Preparing for Earthquakes in Costa Rica



Geographically, Costa Rica is home to volcanoes belonging to the Pacific Ring of Fire.

This belt of 452 volcanoes, which spreads throughout the Pacific coast, is the source of 90% of the world's earthquakes. In Costa Rica alone, 150 local faults can cause severe damage to natives and the growing expat community. Faults are fractures on the rock at the bottom of the earth's crust.

Hence, it is imperative for foreign nationals who are temporarily or permanently staying in Costa Rica to be prepared for any seismic activity in the country.

But there is no reason to be panic-stricken. Similar to all territories that lie along the Ring of Fire, earthquakes have become a regular occurrence. Costa Rica records 30 – 40 earthquakes daily and most are too light to be felt. The most recent notable earthquake was on January 2009, which recorded 6.1 magnitude. Prior to that, a magnitude 6.4 earthquake in 2004 was reported.

Most foreign nationals in Costa Rica reside in Escazú and Santa Ana where many tectonic faults are located. But this should not be a reason to cross out these trendy suburbs as residences of choice as long as real estate developers follow the seismic code and environmental recommendations by the National Emergency Committee during construction.

Preparing for earthquakes should be on the top of every expat's to-do list.

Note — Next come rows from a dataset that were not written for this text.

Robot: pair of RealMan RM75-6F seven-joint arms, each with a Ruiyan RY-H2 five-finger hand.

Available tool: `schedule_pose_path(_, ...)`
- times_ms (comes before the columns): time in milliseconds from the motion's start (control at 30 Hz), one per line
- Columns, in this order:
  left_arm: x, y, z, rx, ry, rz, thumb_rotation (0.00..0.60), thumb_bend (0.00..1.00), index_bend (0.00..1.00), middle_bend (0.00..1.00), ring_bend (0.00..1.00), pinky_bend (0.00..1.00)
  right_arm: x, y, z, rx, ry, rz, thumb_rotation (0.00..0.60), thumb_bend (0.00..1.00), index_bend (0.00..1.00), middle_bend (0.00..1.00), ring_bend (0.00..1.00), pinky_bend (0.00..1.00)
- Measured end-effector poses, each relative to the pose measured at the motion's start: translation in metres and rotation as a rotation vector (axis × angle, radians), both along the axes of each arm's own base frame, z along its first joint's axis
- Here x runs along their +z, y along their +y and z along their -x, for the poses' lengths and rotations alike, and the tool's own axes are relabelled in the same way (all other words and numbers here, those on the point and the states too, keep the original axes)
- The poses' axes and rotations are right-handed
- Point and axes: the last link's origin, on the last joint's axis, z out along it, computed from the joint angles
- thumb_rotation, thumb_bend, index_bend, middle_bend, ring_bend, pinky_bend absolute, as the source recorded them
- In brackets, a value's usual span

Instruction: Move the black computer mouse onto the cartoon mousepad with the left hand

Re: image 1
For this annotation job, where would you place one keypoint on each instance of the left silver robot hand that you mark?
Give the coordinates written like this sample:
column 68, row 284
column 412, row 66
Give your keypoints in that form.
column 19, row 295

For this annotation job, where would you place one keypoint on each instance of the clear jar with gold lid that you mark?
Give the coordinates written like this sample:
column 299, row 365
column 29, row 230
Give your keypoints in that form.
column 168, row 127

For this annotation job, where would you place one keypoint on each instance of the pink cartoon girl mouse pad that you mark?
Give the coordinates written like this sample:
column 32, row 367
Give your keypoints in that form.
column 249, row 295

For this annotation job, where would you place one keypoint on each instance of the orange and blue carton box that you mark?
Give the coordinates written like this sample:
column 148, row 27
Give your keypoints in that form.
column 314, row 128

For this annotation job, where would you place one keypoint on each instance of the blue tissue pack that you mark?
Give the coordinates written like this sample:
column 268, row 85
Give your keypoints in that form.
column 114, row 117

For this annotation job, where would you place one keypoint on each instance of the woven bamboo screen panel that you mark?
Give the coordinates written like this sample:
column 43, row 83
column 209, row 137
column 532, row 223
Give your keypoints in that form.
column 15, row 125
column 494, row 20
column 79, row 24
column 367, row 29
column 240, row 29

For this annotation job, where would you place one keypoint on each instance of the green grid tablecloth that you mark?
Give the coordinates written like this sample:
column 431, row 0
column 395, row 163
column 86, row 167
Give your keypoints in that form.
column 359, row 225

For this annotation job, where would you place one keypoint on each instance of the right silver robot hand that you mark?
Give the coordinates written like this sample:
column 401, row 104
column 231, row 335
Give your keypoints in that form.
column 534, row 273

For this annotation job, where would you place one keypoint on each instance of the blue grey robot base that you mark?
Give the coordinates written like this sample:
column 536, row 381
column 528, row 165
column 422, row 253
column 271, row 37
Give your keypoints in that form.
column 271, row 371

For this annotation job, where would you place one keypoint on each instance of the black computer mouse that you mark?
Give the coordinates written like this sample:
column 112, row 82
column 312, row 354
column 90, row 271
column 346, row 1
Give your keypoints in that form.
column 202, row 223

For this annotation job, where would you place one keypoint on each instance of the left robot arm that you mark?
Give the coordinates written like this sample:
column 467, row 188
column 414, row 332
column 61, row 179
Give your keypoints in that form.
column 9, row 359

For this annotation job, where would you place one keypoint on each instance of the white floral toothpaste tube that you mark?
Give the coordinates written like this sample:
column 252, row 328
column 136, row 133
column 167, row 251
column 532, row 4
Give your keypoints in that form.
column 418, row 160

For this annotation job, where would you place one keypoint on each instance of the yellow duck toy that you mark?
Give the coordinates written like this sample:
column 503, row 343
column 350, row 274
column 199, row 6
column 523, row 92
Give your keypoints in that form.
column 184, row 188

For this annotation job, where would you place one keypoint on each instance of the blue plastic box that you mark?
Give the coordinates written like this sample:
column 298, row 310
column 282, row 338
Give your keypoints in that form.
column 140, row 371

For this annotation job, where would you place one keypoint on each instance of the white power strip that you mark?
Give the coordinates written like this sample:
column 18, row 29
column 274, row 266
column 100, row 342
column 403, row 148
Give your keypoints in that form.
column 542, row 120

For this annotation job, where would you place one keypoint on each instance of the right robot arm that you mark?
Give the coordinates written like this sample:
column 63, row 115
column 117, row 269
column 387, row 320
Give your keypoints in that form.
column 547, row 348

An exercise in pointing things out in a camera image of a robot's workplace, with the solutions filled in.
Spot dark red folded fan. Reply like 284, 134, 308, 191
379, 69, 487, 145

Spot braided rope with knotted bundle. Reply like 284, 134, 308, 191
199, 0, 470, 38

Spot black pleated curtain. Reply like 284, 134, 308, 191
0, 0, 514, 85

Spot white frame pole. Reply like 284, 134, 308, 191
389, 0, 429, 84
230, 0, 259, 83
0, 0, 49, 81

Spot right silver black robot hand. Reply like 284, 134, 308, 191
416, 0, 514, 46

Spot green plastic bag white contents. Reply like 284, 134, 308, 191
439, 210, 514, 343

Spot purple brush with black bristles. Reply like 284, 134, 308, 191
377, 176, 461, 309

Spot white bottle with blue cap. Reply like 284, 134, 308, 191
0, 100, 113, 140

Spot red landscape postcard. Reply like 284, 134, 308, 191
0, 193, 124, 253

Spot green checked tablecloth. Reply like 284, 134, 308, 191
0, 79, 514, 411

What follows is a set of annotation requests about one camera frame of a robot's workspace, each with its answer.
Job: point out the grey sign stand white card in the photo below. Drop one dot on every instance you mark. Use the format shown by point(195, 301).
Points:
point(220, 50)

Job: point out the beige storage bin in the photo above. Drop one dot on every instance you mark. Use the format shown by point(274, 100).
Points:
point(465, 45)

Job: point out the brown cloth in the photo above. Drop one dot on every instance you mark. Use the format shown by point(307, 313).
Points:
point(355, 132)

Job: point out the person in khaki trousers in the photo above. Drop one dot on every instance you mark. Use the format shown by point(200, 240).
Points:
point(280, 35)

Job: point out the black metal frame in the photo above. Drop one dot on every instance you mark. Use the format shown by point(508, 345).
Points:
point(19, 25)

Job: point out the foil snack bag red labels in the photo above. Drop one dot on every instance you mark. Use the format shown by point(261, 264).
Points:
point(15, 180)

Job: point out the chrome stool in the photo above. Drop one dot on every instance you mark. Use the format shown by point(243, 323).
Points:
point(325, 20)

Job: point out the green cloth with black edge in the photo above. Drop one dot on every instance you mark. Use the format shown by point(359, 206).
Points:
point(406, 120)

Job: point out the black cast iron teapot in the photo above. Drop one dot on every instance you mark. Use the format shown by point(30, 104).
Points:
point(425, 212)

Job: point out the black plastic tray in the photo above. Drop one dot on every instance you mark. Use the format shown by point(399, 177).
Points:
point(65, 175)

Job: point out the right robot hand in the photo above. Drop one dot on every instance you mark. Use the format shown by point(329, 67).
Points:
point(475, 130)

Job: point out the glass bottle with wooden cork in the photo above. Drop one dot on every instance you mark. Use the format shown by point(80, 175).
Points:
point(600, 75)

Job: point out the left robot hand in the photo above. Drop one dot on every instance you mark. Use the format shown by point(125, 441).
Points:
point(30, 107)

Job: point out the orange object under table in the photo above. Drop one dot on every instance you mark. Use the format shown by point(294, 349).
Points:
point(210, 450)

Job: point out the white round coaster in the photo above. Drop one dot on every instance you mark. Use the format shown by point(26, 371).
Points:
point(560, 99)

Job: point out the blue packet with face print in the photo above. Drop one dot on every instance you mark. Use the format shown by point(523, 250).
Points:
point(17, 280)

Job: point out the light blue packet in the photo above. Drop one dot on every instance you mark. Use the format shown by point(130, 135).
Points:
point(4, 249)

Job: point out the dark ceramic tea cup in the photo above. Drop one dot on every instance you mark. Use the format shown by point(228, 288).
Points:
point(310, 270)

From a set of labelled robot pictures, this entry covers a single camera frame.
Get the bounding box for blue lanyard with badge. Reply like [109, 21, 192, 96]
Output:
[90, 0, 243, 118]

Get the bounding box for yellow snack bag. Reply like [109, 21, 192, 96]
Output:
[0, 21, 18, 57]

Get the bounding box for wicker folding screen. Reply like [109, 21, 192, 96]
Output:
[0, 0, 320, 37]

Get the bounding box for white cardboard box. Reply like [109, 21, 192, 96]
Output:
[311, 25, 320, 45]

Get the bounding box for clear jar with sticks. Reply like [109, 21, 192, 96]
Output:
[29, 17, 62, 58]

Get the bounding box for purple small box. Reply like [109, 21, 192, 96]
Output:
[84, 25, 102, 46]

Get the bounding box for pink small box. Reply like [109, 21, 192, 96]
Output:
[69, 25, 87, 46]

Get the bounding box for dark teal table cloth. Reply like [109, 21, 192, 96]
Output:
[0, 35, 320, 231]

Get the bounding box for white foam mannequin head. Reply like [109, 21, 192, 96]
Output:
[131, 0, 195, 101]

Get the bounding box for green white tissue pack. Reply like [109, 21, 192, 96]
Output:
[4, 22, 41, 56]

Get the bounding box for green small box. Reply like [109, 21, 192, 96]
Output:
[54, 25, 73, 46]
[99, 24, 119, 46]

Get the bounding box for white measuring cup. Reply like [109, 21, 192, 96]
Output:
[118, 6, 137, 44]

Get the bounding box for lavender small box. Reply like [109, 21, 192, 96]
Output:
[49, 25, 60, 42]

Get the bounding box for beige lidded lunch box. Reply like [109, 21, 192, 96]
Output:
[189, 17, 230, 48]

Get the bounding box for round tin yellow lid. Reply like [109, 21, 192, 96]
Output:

First, take note of the emergency hotline: 911. The contact numbers of the Embassy and Consulate in Costa Rica should also come in handy. Developing a communication plan with authorities, family members and colleagues is important in preparing for any calamity.

Before moving in to a new home, inspect if the building is quake resistant. Check the strength of the concrete walls and the ground on which the structure is erected. Propane gas cylinders should be kept chained with utmost care against the wall. Other flammable materials should not be placed near stoves to avoid fire incidents during earthquakes. Having a fire extinguisher is a must in any closed area.

Secure furniture to walls and columns with the aid of lockdown devices. Identify safe places inside your own home in the event a disaster strikes. When indoors, stay under sturdy furniture or be in open areas when outdoors. Prepare an emergency bag with necessities such as a first-aid kit, a flashlight, portable radio, some clothing and food.

Most importantly, be updated with seismic reports from the Costa Rican local agencies. The US Geological Survey (USGS) also provides real-time seismic reports in various earthquake prone areas. Reports from the USGS can be accessed through mobile gadgets such as smartphones and portable computers.